Effect Size

StatisticsMathData Science

A p-value tells you whether a difference likely exists. Effect size tells you whether that difference matters.

Scenario A: n=10 folds, Model A accuracy 0.82, Model B accuracy 0.90. Difference = 0.08. p=0.15 — not statistically significant. But an 8-point improvement in accuracy is practically large, and the test simply lacks power with n=10.

Scenario B: n=100,000 predictions, Model A accuracy 0.8200, Model B accuracy 0.8201. Difference = 0.0001. p=0.0001 — highly significant. But a 0.01% improvement in accuracy in production is meaningless for almost any application.

The principle: p-value and effect size answer different questions. p-value = "how unlikely is this data if H₀ is true?" Effect size = "how large is the difference?" Both are required. A significant result with small effect size is real but unimportant. A large effect with p > 0.05 might be a genuine effect that you lacked power to detect.

The Anchors

Model A: accuracy = [0.82, 0.79, 0.91, 0.85, 0.78, 0.88]   x̄_A = 0.838, s_A = 0.0477
Model B: accuracy = [0.84, 0.81, 0.93, 0.87, 0.80, 0.90]   x̄_B = 0.858, s_B = 0.0477
Model C: accuracy = [0.86, 0.83, 0.95, 0.89, 0.82, 0.92]   x̄_C = 0.878, s_C = 0.0477

n=6 each, equal SDs.

Cohen's d — Effect Size for Comparing Two Means

Formula:

d = (x̄₁ − x̄₂) / s_pooled

where: s_pooled = √[(s₁²(n₁−1) + s₂²(n₂−1)) / (n₁ + n₂ − 2)]

Why pooled SD? A 0.02 accuracy difference is large if models typically vary by 0.01 (d=2.0) and negligible if they vary by 0.10 (d=0.2). Dividing by the pooled SD standardizes the difference — one unit of d represents one pooled SD of separation.

Full computation on Model A vs Model B:

Step	Formula	Substitution	Result
Mean difference	x̄_B − x̄_A	0.858 − 0.838	0.020
Pooled variance	[s_A²(n_A−1) + s_B²(n_B−1)]/(n_A+n_B−2)	[0.0477²×5 + 0.0477²×5]/10	0.002275
Pooled SD	√(pooled var)	√0.002275	0.0477
Cohen's d	(x̄_B − x̄_A) / s_pooled	0.020 / 0.0477	0.419

d = 0.419 — small to medium effect.
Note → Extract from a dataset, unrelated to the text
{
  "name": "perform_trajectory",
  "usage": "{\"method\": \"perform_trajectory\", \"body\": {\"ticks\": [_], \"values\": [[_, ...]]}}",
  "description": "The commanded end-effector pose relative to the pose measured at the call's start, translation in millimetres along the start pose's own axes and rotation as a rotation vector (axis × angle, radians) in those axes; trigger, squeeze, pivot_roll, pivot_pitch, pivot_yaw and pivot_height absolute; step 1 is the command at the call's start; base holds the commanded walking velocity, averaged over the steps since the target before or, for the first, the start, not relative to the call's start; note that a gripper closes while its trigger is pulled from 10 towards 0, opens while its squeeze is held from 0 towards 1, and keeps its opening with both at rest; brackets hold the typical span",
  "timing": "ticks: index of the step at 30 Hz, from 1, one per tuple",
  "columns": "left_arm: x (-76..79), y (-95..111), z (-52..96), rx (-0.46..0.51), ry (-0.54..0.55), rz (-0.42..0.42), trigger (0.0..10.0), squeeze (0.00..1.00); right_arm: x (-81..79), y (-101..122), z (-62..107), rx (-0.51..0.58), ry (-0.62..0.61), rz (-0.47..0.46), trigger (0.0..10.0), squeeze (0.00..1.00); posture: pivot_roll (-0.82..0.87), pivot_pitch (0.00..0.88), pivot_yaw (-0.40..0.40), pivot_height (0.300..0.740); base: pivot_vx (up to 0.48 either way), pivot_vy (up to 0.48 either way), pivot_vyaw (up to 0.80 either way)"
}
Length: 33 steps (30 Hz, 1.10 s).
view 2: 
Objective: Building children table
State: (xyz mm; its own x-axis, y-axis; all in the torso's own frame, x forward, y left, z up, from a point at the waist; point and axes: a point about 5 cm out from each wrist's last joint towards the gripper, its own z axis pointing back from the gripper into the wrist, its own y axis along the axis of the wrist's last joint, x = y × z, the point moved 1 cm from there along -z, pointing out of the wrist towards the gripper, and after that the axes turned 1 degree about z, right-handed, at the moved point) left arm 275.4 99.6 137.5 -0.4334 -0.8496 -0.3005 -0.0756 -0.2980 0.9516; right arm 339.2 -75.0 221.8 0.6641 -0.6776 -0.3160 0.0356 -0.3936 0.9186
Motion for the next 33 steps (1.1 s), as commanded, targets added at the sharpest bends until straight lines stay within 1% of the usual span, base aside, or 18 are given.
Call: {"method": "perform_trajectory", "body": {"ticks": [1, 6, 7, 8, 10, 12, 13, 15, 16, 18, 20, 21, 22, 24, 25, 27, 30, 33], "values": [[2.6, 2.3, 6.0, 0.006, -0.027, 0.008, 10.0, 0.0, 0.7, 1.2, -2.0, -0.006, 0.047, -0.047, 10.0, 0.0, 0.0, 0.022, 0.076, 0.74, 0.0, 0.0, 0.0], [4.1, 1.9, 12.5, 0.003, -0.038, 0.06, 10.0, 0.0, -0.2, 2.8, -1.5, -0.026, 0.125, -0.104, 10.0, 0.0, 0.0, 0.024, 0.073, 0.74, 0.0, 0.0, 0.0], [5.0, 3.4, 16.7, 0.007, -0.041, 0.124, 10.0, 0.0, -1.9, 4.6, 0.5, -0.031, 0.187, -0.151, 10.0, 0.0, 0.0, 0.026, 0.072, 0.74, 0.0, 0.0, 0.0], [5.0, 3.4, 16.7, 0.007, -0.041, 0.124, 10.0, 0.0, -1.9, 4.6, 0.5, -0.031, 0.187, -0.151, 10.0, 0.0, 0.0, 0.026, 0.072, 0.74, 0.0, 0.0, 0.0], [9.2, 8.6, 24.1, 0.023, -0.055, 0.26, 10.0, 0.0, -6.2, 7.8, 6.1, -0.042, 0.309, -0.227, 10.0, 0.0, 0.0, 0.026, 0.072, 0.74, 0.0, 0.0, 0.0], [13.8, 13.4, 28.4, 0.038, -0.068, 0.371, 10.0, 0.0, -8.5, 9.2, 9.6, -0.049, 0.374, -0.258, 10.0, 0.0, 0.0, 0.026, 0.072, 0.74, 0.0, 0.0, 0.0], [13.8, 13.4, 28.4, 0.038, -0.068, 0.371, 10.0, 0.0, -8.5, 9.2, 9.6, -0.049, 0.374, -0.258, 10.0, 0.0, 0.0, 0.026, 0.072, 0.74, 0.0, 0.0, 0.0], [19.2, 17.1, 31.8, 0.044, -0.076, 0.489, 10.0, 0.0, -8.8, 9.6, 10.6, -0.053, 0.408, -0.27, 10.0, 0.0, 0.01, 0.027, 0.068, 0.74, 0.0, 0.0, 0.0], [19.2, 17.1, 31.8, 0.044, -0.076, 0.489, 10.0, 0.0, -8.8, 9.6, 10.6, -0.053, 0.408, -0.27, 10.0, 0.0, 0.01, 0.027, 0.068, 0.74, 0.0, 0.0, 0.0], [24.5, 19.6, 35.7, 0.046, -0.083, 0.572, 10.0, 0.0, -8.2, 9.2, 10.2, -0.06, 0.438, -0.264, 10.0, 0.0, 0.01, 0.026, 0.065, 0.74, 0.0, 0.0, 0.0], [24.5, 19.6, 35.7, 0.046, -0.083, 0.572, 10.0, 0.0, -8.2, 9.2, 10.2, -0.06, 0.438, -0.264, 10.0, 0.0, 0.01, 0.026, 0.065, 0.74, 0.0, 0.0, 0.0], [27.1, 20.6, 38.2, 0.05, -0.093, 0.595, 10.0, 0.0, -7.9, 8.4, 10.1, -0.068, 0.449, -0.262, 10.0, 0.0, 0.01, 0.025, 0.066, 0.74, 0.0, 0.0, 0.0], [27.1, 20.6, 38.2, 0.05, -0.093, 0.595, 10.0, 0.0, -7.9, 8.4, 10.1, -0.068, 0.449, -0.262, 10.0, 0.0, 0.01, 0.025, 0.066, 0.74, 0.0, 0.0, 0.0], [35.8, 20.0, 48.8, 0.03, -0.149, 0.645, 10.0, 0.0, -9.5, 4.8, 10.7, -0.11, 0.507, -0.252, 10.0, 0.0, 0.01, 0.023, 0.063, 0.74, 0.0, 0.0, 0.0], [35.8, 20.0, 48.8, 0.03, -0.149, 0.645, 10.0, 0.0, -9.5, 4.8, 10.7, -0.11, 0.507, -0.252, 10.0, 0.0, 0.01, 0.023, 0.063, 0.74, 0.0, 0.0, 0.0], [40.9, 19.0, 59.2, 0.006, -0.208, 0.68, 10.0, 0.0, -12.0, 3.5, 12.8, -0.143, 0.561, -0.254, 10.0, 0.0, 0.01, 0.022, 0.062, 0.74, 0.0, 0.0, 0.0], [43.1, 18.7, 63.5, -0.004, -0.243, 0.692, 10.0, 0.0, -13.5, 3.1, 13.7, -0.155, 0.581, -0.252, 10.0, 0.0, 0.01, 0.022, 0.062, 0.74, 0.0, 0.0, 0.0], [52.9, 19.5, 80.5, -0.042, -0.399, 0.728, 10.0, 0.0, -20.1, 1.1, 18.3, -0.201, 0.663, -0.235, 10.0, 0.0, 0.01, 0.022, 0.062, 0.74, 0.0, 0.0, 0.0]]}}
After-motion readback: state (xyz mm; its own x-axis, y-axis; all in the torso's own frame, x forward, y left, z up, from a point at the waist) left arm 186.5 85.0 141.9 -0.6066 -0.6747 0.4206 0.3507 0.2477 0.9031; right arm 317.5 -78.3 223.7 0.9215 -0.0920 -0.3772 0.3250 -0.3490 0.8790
The models differ by 0.42 pooled standard deviations.

Cohen's benchmarks:

| |d| | Label | Distribution overlap | |-----|-------|---------------------| | < 0.2 | Small | 85.3% | | 0.2 – 0.5 | Small-medium | 69.1% (at d=0.5) | | 0.5 – 0.8 | Medium | 69.1% – 52.8% | | ≥ 0.8 | Large | 52.8% or less |

The overlap figures convert d into an intuitive quantity: with d=0.5, 69% of the two distributions overlap — it is hard to distinguish them from a single observation.

Caveat: these thresholds are domain-generic conventions. In medicine, d=0.2 for a survival-improving treatment is critically important. In ML, the relevant benchmark is the minimum improvement that justifies deployment cost — set before running the experiment.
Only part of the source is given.